I bought this after I saw it in the bargain books section, and thought it looked interesting. I haven't seen the film so had no preconceptions.
Initial impressions were good: the prose is well written and pacy; the dialogue is believable; the characters are interesting; the story is compelling; the scenery is well drawn and vivid, and from the start I couldn't put it down. There's no doubt that, in many ways, this is a fantastic book.
However, this is a 3 star review so there are clearly some failings, too. Chief among these, for me, is the ending: without wishing to give anything away the deus ex machina unraveling of the hero's story left a sour taste in my mouth. Eddie, the narrator and protagonist of the tale, is at the mercy of his circumstances throughout the story, yet he constantly struggles and fights to find a way through everything. He is a driven man, and there are plenty of little hints throughout the telling which point to the way in which the story should have ended. He makes various enemies throughout the story, and one in particular (a Russian - still trying not to give much away!) could easily have become the key character in the story's ending. However, the ending is actually driven by a faceless character who we haven't met before, and is thoroughly disappointing given the driven nature of the story until that point. It reads as though Alan Glynn reached the point where he thought "I've got to finish this now" and he does so rapidly and without buildup. As I've pointed out, there is plenty of drama and buildup in the tale, but the ending doesn't really fit and leaves the hero without option or ability to act.

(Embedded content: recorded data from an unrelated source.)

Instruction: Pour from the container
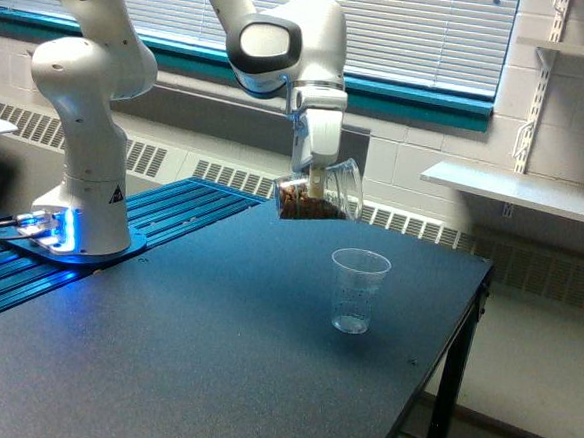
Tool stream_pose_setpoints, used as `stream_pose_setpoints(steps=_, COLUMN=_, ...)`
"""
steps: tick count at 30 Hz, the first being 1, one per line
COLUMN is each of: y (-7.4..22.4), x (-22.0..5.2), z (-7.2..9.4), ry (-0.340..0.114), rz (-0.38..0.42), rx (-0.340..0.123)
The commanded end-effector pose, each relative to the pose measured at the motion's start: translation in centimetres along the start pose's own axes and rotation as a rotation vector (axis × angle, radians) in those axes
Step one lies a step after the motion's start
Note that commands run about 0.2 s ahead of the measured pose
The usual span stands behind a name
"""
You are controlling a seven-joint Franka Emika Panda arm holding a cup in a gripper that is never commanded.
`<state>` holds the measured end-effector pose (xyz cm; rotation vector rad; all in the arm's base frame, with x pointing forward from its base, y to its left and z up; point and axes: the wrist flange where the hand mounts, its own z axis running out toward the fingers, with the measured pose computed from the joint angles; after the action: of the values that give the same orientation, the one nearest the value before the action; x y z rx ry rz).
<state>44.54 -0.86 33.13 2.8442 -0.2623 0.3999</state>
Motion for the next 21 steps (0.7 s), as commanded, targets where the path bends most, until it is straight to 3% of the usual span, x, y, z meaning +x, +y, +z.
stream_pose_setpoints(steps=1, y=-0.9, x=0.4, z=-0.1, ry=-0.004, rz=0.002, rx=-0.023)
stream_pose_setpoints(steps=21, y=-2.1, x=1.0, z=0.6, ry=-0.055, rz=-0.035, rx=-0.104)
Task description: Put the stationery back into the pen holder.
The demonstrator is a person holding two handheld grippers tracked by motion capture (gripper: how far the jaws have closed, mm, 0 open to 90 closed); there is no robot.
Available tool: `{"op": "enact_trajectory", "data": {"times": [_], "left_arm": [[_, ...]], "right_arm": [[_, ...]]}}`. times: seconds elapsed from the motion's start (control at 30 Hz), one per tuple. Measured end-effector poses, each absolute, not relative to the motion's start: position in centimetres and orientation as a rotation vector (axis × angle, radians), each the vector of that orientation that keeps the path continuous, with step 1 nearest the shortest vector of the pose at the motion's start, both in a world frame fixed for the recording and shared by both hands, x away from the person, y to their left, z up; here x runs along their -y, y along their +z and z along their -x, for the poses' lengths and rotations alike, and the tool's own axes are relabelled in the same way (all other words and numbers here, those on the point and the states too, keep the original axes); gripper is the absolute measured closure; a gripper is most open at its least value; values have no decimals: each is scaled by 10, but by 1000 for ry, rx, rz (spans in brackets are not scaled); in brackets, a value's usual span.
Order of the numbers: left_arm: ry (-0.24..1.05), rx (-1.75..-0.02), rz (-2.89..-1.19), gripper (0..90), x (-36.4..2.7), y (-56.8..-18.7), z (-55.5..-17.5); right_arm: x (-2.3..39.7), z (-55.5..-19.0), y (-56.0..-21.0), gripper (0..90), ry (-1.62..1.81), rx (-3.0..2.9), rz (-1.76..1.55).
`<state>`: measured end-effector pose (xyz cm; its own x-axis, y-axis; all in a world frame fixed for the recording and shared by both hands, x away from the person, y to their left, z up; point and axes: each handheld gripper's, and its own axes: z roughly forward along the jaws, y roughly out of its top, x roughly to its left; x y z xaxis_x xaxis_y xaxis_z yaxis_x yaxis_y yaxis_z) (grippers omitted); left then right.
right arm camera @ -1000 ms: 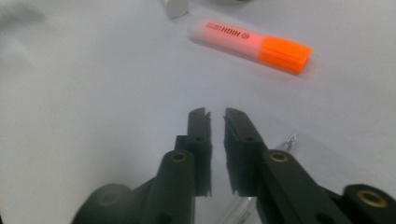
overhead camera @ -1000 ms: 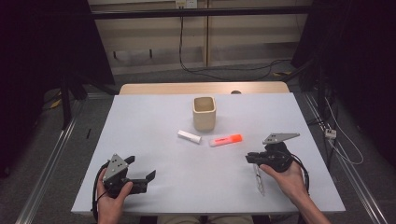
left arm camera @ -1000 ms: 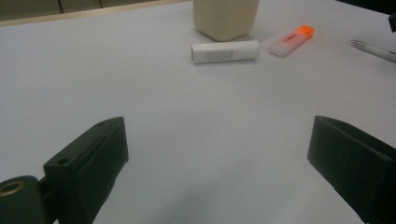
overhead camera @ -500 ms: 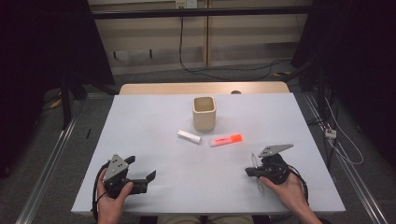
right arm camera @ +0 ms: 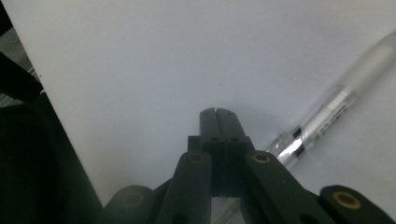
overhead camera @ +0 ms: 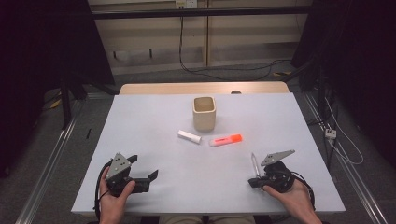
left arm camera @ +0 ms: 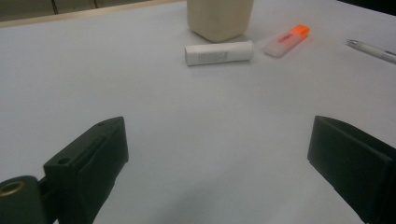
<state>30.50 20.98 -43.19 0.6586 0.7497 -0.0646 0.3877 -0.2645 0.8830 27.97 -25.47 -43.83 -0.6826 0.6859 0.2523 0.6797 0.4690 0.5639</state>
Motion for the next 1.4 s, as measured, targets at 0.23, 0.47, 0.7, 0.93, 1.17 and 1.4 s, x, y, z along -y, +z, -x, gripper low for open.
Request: {"op": "enact_trajectory", "data": {"times": [0.23, 0.47, 0.7, 0.93, 1.17, 1.4], "left_arm": [[464, -875, -1888, 56, -209, -430, -303], [471, -872, -1881, 57, -210, -428, -302], [470, -868, -1883, 56, -212, -428, -301], [467, -874, -1880, 56, -212, -428, -301], [467, -875, -1879, 56, -212, -429, -302], [468, -872, -1882, 56, -212, -429, -302]], "right_arm": [[259, -278, -441, 900, 997, -2686, -1249], [263, -276, -440, 900, 970, -2694, -1228], [265, -276, -439, 900, 947, -2689, -1209], [270, -277, -439, 900, 932, -2669, -1211], [278, -277, -438, 900, 918, -2657, -1216], [284, -278, -438, 900, 901, -2656, -1214]]}}
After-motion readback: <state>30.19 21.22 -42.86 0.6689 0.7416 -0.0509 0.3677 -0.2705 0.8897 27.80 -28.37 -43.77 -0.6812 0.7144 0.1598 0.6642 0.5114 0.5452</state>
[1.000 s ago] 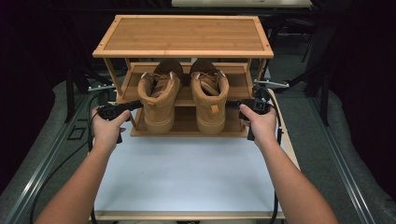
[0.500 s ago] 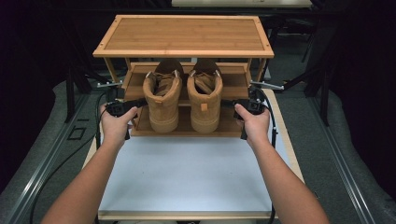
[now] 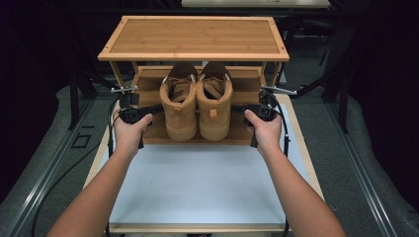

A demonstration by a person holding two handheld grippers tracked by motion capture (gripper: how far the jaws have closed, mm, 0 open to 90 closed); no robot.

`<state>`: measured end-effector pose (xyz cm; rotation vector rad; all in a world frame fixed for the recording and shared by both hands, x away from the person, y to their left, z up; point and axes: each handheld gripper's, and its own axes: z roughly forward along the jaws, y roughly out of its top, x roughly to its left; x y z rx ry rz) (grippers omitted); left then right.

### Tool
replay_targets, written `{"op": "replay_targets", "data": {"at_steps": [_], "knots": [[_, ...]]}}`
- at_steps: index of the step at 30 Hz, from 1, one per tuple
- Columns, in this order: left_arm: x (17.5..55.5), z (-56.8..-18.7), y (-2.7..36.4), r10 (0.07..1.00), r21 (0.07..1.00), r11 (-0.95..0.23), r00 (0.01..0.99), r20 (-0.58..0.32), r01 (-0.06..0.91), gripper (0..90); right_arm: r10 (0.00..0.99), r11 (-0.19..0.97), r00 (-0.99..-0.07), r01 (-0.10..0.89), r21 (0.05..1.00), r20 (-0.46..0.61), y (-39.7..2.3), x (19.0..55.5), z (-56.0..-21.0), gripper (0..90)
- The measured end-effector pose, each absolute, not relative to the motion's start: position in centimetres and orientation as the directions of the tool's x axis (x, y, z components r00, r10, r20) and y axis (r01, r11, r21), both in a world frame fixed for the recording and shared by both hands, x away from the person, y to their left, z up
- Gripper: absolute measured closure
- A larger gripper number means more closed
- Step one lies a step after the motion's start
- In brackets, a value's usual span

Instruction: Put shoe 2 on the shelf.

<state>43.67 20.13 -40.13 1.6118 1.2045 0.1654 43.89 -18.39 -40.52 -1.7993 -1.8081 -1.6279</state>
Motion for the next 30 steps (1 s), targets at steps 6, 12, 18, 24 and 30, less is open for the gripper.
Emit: {"op": "replay_targets", "data": {"at_steps": [6, 12, 18, 24, 30], "knots": [[43.7, -40.2, 20.3, 0.750, 0.788, 0.074, 0.487, -0.448, 0.611, 90.0, 0.626, -0.293, -0.300, 0.765, 0.574, 0.720, -18.6, 43.9, -40.8, 90.0], [42.2, -40.7, 20.5, 0.751, 0.775, 0.027, 0.500, -0.433, 0.631, 90.0, 0.643, -0.229, -0.327, 0.781, 0.582, 0.692, -18.7, 42.4, -40.6, 90.0], [39.8, -42.0, 21.0, 0.740, 0.756, -0.025, 0.521, -0.426, 0.654, 90.0, 0.664, -0.144, -0.348, 0.809, 0.570, 0.661, -18.8, 40.2, -41.7, 90.0], [38.3, -42.7, 20.5, 0.719, 0.746, -0.066, 0.550, -0.424, 0.662, 90.0, 0.644, -0.117, -0.369, 0.818, 0.564, 0.670, -18.4, 38.8, -42.9, 90.0], [38.3, -42.4, 20.2, 0.720, 0.741, -0.067, 0.547, -0.428, 0.668, 90.0, 0.657, -0.114, -0.362, 0.819, 0.562, 0.661, -18.2, 38.6, -42.7, 90.0]]}}
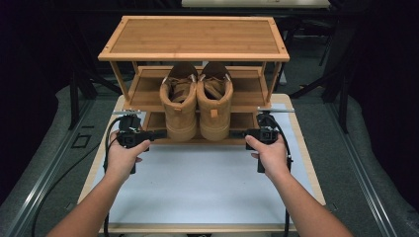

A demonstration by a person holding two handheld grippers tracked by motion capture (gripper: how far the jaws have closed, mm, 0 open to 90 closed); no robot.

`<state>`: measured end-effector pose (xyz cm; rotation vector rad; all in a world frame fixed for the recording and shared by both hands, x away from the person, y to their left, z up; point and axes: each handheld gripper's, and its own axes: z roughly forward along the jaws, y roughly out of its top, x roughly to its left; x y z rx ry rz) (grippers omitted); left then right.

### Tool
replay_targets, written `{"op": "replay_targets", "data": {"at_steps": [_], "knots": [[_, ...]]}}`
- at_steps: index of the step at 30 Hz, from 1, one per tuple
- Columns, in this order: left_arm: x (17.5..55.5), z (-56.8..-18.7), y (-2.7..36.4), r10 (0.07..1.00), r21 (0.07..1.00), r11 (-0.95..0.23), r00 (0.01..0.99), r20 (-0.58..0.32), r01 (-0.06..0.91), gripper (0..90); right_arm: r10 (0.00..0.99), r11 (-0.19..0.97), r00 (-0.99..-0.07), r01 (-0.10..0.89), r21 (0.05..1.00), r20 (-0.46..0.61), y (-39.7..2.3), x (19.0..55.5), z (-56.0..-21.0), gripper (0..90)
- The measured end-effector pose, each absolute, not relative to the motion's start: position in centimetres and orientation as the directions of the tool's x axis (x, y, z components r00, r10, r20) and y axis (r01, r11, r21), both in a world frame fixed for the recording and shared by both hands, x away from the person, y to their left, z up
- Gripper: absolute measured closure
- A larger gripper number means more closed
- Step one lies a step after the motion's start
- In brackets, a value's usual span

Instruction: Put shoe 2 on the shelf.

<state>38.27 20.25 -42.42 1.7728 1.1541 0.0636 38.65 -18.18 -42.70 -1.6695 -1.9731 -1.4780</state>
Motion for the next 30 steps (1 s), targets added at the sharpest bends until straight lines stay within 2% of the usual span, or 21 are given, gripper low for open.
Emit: {"op": "replay_targets", "data": {"at_steps": [10, 16, 24, 30], "knots": [[38.0, -41.6, 20.4, 0.687, 0.737, -0.024, 0.546, -0.479, 0.676, 90.0, 0.617, -0.154, -0.342, 0.831, 0.534, 0.709, -18.3, 38.5, -42.2, 90.0], [37.8, -41.2, 19.9, 0.692, 0.741, -0.045, 0.555, -0.461, 0.671, 90.0, 0.610, -0.166, -0.330, 0.835, 0.524, 0.721, -17.8, 38.2, -42.1, 90.0], [37.8, -39.6, 20.2, 0.676, 0.757, 0.005, 0.555, -0.484, 0.653, 90.0, 0.620, -0.158, -0.373, 0.803, 0.575, 0.691, -17.6, 37.9, -40.4, 90.0], [38.5, -38.9, 20.5, 0.724, 0.760, 0.007, 0.521, -0.452, 0.650, 90.0, 0.637, -0.134, -0.393, 0.791, 0.597, 0.663, -16.6, 38.2, -39.4, 90.0]]}}
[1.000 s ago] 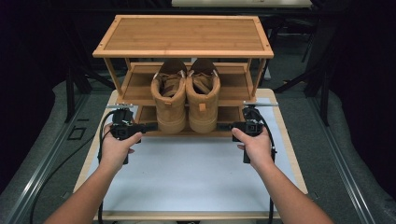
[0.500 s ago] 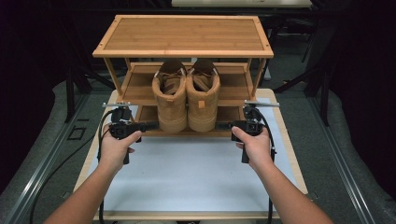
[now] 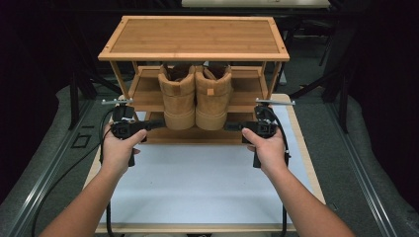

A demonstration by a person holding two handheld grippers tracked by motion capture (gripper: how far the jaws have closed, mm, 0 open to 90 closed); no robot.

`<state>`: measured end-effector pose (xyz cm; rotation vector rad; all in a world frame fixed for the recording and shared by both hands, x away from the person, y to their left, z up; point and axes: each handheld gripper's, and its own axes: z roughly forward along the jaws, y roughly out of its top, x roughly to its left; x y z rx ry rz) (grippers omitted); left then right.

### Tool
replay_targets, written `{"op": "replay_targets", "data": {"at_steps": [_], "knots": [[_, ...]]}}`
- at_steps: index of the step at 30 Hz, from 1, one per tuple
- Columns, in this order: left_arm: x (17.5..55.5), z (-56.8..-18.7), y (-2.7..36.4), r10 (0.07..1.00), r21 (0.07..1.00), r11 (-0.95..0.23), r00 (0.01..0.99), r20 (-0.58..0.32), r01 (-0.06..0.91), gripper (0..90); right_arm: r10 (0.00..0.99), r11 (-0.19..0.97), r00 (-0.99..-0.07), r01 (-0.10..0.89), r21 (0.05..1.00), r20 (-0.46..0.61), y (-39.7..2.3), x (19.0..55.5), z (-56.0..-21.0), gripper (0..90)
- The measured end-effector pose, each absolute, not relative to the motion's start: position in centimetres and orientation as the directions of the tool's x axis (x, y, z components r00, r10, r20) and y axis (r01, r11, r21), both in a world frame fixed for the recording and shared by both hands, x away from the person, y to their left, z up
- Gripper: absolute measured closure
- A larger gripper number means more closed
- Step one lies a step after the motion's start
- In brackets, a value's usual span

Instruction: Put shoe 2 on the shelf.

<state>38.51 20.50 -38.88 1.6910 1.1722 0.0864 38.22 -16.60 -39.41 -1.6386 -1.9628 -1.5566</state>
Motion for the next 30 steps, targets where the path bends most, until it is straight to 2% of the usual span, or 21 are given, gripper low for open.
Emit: {"op": "replay_targets", "data": {"at_steps": [8, 18, 30], "knots": [[40.1, -39.4, 20.5, 0.726, 0.752, 0.044, 0.497, -0.476, 0.657, 90.0, 0.659, -0.134, -0.371, 0.798, 0.587, 0.655, -16.0, 39.5, -39.5, 90.0], [42.3, -39.7, 19.2, 0.740, 0.748, 0.068, 0.469, -0.482, 0.661, 90.0, 0.674, -0.228, -0.294, 0.789, 0.570, 0.677, -16.6, 42.1, -39.8, 90.0], [43.1, -39.9, 19.5, 0.742, 0.745, 0.092, 0.454, -0.494, 0.660, 90.0, 0.668, -0.244, -0.279, 0.793, 0.558, 0.690, -16.2, 43.1, -40.4, 90.0]]}}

There are some other issues, too, notably with threads that are left open - did Eddie really commit the crime in the hotel room? - but these are forgivable because of the first-person perspective (if the narrator doesn't know, how can he tell the reader?) and the semi-hallucinatory nature of much of the story. There's also the fact that the story is heavily influenced by Dr Jeckyl and Mr Hyde, and if you know that tale you'll recognise much of this one despite the thoroughly modern fixtures and fittings.
Having said all that, the story is certainly well written and kept me reading happily right up until the denouement. If it weren't for the ending this would easily have merited four stars: as it is, it's a flawed gem of a story.